Empagliflozin prevents TNF-α induced endothelial dysfunction under flow -the potential involvement of calcium and sodium-hydrogen exchanger
Xiaoling Li, Mengnan Wang, Marlene Wolfsgruber, Olivia C. Klatt, Markus W. Hollmann, Benedikt Preckel, Coert J. Zuurbier, Nina C. Weber
Abstract
Empagliflozin (EMPA) attenuates inflammation-induced ROS generation in static endothelial cells through inhibition of sodium hydrogen exchanger 1 (NHE1) and modulation of ion homeostasis. We hypothesize that EMPA will alleviate TNF-α stimulated endothelial dysfunction under flow conditions, and that this might be mediated by NHE1 and intracellular Ca 2+ . Human coronary artery endothelial cells were pre-treated with EMPA or vehicle before starting flow with or without TNF-α. Intracellular Ca 2+ was recorded for 5 min at the start of flow. ROS generation and NO bioavailability, Piezo-1, cytokines, adhesion molecules, VE-cadherin and eNOS were detected after 6 h.
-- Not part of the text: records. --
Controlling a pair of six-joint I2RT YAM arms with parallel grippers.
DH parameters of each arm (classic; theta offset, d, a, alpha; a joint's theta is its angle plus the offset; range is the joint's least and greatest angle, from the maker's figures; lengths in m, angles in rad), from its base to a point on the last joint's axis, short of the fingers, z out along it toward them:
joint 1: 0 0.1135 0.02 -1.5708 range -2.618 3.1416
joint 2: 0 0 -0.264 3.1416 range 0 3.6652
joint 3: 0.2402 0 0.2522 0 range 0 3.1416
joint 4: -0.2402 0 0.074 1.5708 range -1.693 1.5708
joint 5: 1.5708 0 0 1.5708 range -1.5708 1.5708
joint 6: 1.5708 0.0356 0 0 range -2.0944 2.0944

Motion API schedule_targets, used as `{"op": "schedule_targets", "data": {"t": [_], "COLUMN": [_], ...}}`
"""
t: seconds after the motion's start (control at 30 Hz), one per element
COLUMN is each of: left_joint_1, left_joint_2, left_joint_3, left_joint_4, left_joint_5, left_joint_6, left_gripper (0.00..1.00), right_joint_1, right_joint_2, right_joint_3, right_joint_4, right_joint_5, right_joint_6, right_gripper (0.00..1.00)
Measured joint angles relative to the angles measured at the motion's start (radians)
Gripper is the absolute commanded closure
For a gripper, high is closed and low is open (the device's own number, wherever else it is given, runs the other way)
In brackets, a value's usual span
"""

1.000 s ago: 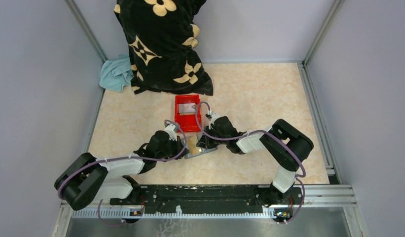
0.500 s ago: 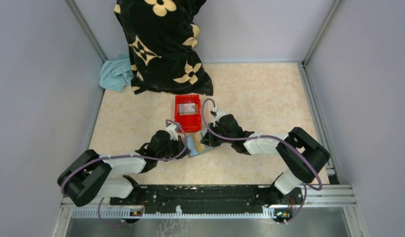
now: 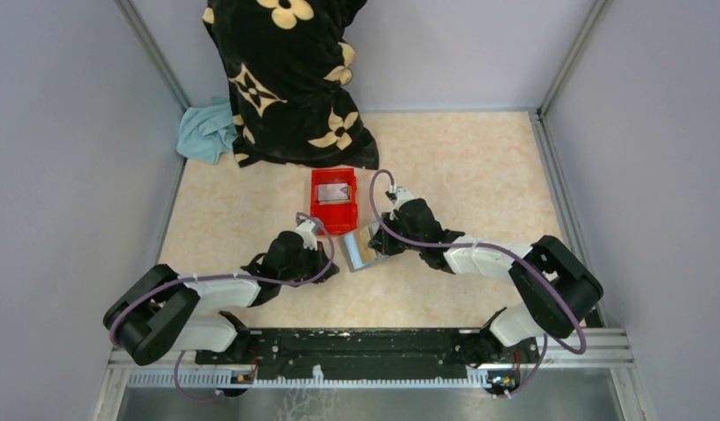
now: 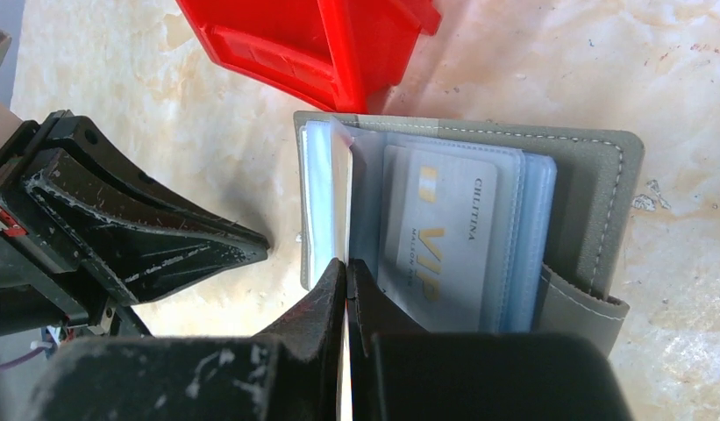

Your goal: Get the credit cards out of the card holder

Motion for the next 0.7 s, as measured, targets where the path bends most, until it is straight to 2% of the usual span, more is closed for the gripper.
{"op": "schedule_targets", "data": {"t": [0.13,0.2,0.27,0.43,0.5,0.53,0.57,0.7], "left_joint_1": [0.0,0.0,0.0,0.0,0.0,0.0,0.0,0.0], "left_joint_2": [0.0,0.0,-0.002,-0.015,-0.027,-0.034,-0.04,-0.079], "left_joint_3": [0.0,0.0,0.0,-0.003,-0.006,-0.006,-0.006,-0.006], "left_joint_4": [-0.001,-0.001,-0.002,-0.016,-0.024,-0.029,-0.032,-0.048], "left_joint_5": [0.008,0.009,0.01,0.012,0.014,0.016,0.018,0.035], "left_joint_6": [0.0,0.0,0.0,-0.001,0.0,0.0,0.0,0.0], "left_gripper": [1.0,1.0,1.0,1.0,1.0,1.0,1.0,1.0], "right_joint_1": [-0.001,-0.002,-0.002,-0.002,-0.002,-0.002,-0.002,-0.002], "right_joint_2": [0.0,0.005,0.018,0.052,0.064,0.069,0.071,0.08], "right_joint_3": [-0.013,-0.019,-0.019,-0.034,-0.041,-0.045,-0.048,-0.061], "right_joint_4": [0.006,0.003,0.001,0.04,0.063,0.074,0.079,0.113], "right_joint_5": [0.0,0.004,0.005,-0.007,-0.015,-0.021,-0.027,-0.059], "right_joint_6": [0.0,0.001,0.001,0.013,0.019,0.023,0.026,0.04], "right_gripper": [0.9,0.92,0.99,1.0,0.92,0.94,1.0,1.0]}}
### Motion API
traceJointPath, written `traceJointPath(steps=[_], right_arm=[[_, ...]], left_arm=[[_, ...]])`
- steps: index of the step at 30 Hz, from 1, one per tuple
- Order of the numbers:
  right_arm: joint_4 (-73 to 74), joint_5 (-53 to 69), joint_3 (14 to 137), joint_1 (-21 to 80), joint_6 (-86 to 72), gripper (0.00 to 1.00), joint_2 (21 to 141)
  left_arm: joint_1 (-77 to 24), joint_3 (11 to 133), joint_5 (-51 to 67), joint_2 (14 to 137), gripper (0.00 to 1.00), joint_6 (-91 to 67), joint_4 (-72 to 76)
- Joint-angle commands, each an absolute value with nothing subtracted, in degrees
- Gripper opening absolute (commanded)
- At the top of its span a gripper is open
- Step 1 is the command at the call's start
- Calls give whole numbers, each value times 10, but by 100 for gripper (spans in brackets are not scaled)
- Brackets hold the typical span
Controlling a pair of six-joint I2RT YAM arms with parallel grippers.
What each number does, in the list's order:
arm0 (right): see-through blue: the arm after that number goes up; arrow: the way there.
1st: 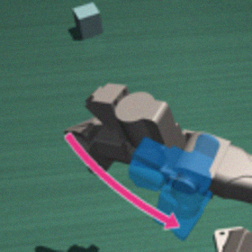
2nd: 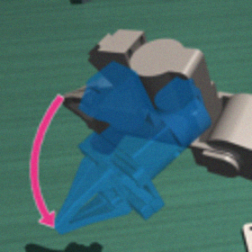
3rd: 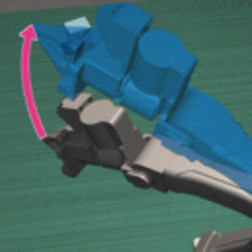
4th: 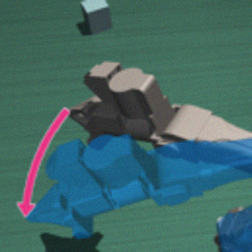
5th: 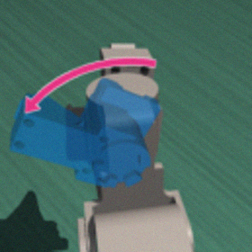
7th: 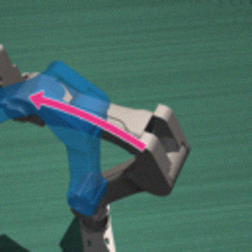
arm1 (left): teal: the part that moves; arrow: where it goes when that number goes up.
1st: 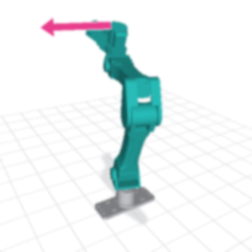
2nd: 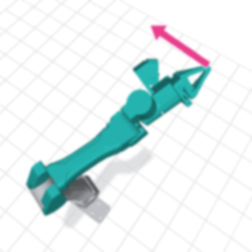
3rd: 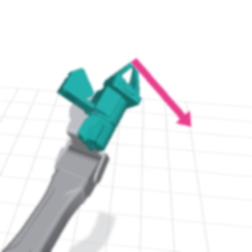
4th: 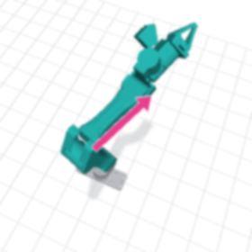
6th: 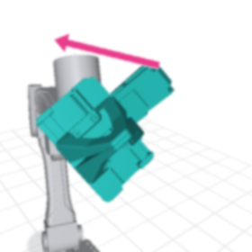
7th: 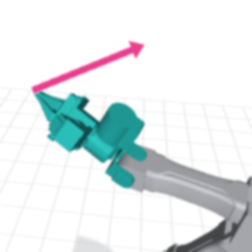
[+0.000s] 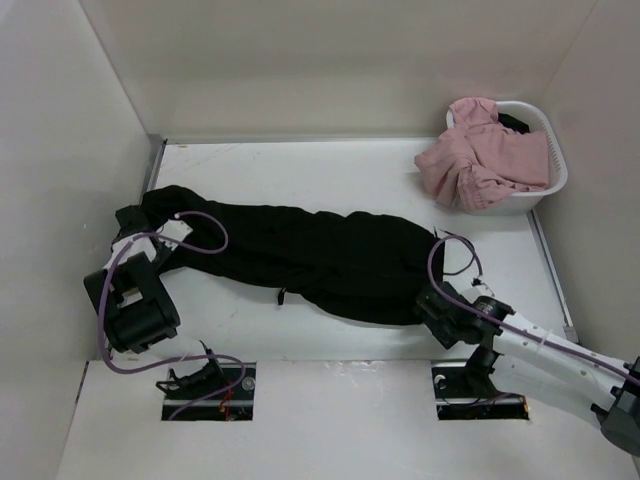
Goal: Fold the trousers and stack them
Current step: Flatten the trousers out
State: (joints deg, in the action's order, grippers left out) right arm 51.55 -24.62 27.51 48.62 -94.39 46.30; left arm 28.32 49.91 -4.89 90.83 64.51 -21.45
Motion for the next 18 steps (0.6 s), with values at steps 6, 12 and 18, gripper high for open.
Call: traceJointPath(steps=[6, 12, 18], right_arm=[[405, -257, 245, 396, -886, 78, 459], [312, -231, 236, 347, -835, 64, 531], [309, -221, 256, 301, -772, 0, 528]], left_arm=[[240, 538, -50, 849, 9, 639, -211], [225, 583, -43, 833, 8, 635, -212], [189, 756, -15, 857, 8, 635, -270]])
BAPTA-AM was applied to chelate intracellular Ca 2+ and NHE1 was knocked down with specific siRNA. Under flow conditions, EMPA inhibited ROS production and [Ca 2+ ] increase in cells exposed to TNF-α (P < 0.05). BAPTA-AM and NHE1 knockdown both reduced ROS generation (P < 0.05), and genetical inhibition of NHE1 led to reduction of intracellular [Ca 2+ ] in HCAECs receiving TNF-α (P < 0.05). Yet, EMPA showed no effect on the increased cytokine production, adhesion molecule expression and phosphorylation of eNOS in endothelial cells exposed to TNF-α. EMPA mitigates increased ROS production and impaired NO bioavailability in TNF-α stimulated cells under flow. The anti-oxidative effect of EMPA is mediated by the decreased intracellular [Ca 2+ ] following NHE1 inhibition. • Under laminar flow, EMPA reduces ROS production and restores NO bioavailability in endothelial cells stimulated by TNF-α. • EMPA does not inhibit TNF-α induced inflammatory reaction in dynamically cultured endothelial cells. • The anti-oxidative effect of EMPA is mediated by inhibition of sodium hydrogen exchanger 1 and calcium influx.